Crayola Needs Our Help Naming All 16.7 Million Colors

Gizmodo — Humans have names, plants have names, animals have names, even terrifying diseases have names, so why shouldn’t colors? Crayola has always been great at coming up with creative names for its crayons, but now’s your chance to help give a unique name to all 16.7 million colors represented in the 24-bit color space.

Head on over to ColorNames.org, and your creativity may be rewarded with a color officially named by you. As with everything in life, there are some rules to follow: The name you come up with has to be descriptive; you can’t, for example, find a pasty shade of white and try to dub it “Andrew Liszewski.” The name also can’t be offensive, and it’s safe to assume the initiative isn’t open to corporate interests, so Coca-Cola Can red won’t pass muster either.

If this isn't the best activity to keep America busy during The Great Quarantine of 2020, I don't know what is. Everyone has presumably played all the video games and watched all the Netflix we as a society can take. So let's come up with some new colors.

This is so simplistic and yet so potentially rewarding. Getting one of your color names used by the official authority on all things colors would be the ultimate flex. And with 16.7 million possibilities, surely we can all come up with one solid one.

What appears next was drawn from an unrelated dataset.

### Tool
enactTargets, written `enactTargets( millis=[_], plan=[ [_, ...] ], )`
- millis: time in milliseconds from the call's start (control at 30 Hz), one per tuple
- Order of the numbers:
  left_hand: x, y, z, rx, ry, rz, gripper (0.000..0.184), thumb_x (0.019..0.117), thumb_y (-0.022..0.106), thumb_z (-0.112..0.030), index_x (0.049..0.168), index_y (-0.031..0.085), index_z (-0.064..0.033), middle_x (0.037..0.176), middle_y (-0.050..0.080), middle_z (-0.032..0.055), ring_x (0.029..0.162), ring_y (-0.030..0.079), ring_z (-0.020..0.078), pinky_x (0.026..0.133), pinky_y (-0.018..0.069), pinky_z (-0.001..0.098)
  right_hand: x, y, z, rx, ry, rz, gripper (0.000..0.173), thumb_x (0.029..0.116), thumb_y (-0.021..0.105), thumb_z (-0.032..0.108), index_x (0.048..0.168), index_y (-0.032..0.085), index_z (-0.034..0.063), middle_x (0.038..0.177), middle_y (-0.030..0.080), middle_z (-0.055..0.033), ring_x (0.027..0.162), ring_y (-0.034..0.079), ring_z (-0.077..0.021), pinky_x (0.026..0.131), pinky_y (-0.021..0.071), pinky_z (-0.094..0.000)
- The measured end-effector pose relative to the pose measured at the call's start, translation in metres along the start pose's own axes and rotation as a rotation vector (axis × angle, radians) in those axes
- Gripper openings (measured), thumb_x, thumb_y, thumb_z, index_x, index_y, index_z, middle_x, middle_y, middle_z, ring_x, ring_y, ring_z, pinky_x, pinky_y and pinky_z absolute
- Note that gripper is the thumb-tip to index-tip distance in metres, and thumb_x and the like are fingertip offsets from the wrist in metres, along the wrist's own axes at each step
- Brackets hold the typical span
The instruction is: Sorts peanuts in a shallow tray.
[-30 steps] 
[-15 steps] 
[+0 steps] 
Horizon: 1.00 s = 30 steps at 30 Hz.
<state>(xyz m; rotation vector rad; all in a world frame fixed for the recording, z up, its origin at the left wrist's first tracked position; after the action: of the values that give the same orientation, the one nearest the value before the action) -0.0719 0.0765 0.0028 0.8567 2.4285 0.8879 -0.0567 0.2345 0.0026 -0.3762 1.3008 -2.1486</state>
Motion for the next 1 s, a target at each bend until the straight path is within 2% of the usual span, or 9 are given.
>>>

Here are some of the latest ones people have come up with:

While i sincerely doubt "Kermit Suicide Please" will make its way onto the color wheel, you have to admire the creativity. Conversely, if "Got That Purple" is not an official color by the end of the week, I will be incensed. That's a perfect one.

So far I've come up with a nice shade of maroon I dubbed "Brandon Freaking Walker" — no cursing allowed — and a blue tentatively entitled "Imagine Waiting All Year Just For Coach Cal to Blow It In March."

Fingers crossed one of those gets picked up.